Quando manca un testamento, la famiglia si ritrova attorno a un tavolo con fogli, chiavi e ricordi. La legge entra in silenzio, apre il cassetto delle regole e distribuisce. Non sempre come ci si aspetta. Questa guida ti accompagna passo passo, senza giri di parole, per capire chi prende cosa e perché.
Si chiama successione senza testamento, o successione legittima. Decide il Codice Civile quando nessuno ha scritto volontà ultime. La logica è semplice: proteggere il nucleo familiare.
Se ci sono coniuge e un solo figlio, si divide a metà. 50% a ciascuno. Con due o più figli, il coniuge prende un terzo; i figli si spartiscono i restanti due terzi in parti uguali. Se non c’è il coniuge, tutto va ai figli, sempre in quote uguali.

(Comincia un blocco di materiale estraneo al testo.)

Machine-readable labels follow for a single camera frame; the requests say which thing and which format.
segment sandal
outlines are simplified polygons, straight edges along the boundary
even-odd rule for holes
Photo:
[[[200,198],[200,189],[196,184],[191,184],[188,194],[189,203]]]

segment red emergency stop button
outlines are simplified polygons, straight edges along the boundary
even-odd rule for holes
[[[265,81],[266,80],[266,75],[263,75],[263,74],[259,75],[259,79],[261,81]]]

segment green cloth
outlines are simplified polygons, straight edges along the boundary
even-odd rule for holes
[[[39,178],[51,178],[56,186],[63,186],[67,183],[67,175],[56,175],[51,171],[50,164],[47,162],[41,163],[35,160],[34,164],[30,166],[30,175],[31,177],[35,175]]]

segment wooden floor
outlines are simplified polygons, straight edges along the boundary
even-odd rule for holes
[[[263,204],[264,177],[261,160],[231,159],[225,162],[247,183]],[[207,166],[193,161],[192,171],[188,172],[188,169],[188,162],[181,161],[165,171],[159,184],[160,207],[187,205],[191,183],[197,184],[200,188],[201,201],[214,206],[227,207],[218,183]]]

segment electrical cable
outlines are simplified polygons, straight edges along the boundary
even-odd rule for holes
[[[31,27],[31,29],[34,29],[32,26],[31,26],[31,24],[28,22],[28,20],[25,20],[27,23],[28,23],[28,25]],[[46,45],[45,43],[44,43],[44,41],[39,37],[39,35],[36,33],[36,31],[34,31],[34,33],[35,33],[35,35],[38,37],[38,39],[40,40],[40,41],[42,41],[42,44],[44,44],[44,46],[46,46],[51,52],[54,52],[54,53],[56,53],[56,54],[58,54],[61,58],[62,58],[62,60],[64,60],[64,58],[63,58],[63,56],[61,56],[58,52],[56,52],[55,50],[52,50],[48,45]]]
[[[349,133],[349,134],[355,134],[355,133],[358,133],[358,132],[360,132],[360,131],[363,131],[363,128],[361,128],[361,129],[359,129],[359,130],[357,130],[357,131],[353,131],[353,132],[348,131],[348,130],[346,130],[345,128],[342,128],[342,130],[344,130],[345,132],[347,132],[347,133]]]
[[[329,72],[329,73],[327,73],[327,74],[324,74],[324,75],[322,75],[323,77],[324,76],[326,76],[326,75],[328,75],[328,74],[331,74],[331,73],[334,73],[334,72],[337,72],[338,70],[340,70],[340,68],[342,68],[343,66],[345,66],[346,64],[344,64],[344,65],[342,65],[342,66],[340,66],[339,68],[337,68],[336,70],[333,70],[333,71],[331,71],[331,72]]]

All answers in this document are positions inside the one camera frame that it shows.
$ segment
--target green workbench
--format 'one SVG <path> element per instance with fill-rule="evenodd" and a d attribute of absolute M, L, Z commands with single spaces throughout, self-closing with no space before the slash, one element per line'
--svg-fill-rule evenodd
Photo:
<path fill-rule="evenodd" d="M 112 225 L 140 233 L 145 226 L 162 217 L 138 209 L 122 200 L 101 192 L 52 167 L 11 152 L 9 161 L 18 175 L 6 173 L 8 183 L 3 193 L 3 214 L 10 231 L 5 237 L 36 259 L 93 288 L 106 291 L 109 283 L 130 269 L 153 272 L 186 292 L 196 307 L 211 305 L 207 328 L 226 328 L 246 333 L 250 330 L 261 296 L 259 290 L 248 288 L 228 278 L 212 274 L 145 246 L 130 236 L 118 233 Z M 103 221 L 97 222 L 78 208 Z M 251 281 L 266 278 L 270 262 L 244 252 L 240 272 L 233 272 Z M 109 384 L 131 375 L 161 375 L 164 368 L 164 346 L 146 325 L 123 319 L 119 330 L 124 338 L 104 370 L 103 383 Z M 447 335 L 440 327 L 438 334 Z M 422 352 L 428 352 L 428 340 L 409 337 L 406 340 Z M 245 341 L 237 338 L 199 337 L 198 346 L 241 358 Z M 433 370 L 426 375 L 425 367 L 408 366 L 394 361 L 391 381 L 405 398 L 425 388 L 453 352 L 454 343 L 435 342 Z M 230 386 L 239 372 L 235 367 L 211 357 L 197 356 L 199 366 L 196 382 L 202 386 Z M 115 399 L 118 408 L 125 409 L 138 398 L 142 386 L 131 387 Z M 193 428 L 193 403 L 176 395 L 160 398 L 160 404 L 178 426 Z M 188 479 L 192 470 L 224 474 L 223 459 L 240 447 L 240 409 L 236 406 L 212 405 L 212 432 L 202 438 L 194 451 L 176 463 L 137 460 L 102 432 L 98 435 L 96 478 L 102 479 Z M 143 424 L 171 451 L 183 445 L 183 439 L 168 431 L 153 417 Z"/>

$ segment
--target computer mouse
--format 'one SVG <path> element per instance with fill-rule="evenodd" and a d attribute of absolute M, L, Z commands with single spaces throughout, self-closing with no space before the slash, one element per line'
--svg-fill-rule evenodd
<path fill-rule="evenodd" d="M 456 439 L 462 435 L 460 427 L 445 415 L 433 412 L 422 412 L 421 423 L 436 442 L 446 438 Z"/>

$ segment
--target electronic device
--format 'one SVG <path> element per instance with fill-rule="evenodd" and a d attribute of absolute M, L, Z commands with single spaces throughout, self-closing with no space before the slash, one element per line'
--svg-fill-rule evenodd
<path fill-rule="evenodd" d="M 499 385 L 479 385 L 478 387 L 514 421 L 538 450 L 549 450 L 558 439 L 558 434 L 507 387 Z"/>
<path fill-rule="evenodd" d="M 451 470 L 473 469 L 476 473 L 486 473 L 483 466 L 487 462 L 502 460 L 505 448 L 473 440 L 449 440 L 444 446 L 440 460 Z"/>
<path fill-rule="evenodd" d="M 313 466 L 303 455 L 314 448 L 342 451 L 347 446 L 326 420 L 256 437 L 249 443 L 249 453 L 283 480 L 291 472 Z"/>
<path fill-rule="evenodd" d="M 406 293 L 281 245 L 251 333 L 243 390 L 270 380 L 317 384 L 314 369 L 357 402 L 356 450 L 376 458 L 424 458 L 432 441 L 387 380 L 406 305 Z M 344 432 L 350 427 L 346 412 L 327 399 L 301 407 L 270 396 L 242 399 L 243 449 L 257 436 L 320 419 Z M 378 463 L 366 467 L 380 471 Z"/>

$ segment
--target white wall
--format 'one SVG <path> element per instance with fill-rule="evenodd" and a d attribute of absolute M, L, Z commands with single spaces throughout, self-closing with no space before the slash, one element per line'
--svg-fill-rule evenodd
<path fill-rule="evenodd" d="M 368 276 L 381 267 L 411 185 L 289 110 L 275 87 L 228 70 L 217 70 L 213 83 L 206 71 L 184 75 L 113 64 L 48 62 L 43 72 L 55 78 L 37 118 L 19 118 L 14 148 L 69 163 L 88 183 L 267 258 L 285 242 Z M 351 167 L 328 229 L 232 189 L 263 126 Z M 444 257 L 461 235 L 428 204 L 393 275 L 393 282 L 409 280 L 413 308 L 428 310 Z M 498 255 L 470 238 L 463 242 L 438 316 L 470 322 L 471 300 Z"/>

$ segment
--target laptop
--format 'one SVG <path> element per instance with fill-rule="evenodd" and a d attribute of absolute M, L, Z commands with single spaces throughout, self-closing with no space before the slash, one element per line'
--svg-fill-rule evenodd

Fin qui fila. Poi arriva il punto che spesso sorprende. Quando non ci sono figli ma resta il coniuge, molti pensano: “Prenderà tutto”. Non è così se esistono genitori o fratelli del defunto. In quel caso, al coniuge spettano i due terzi, mentre un terzo va a genitori e/o fratelli. Tradotto in un esempio reale: Patrimonio di 300.000 euro, niente figli, moglie e due fratelli. La moglie riceve 200.000 euro; i fratelli 50.000 euro ciascuno. È qui che nascono comproprietà inattese e convivenze forzate sugli immobili di famiglia.
Se mancano figli, genitori e fratelli, il coniuge eredita tutto. Se la persona non era sposata e non aveva figli, si risale il sangue: prima i genitori, poi i fratelli e via via i parenti fino al sesto grado. In assenza di tutti, eredita lo Stato.
Nota importante sull’abitazione: al coniuge spetta sempre il diritto di abitazione sulla casa familiare e l’uso degli arredi. È una protezione forte, pensata per non sradicare la vita di chi resta. Le unioni civili hanno le stesse tutele del matrimonio; il convivente di fatto non eredita, ma può restare nella casa comune per un periodo limitato (fino a cinque anni) secondo la legge vigente.
Eredità non vuol dire solo ricordi. I debiti ereditari passano agli eredi insieme ai beni. Se c’è il dubbio che i debiti superino l’attivo, valuta l’accettazione con beneficio d’inventario: separa il tuo patrimonio personale da quello ereditario. È una procedura formale, si fa davanti a notaio o tribunale, con tempi e adempimenti precisi. Se non sei sicuro, non usare in fretta beni dell’eredità: a volte equivale ad accettare senza riserve.
Sui tempi, attenzione ai due binari. La dichiarazione di successione va presentata in 12 mesi dal decesso, con il pagamento delle imposte dovute. Per accettare o rinunciare all’eredità, la legge ti lascia fino a dieci anni, salvo casi particolari. Non confondere le due scadenze.
Capitolo tasse. L’imposta di successione in Italia prevede franchigie importanti: per coniuge e figli, esenzione fino a 1 milione di euro ciascuno; poi aliquota al 4% sull’eccedenza. Per i fratelli l’esenzione è inferiore e l’aliquota sale; per altri parenti e non parenti può arrivare all’8%. Meglio farsi fare i conti da un professionista se in gioco ci sono immobili, aziende o patrimoni misti.
Chiudo con un’immagine semplice. Un cassetto aperto, qualche fotografia e un mazzo di chiavi. La legge mette ordine, ma non conosce le storie. Ti ci ritrovi? Forse è il momento di parlarne in casa, anche solo per evitare che un domani la porta di quella casa si apra… a più mani del previsto.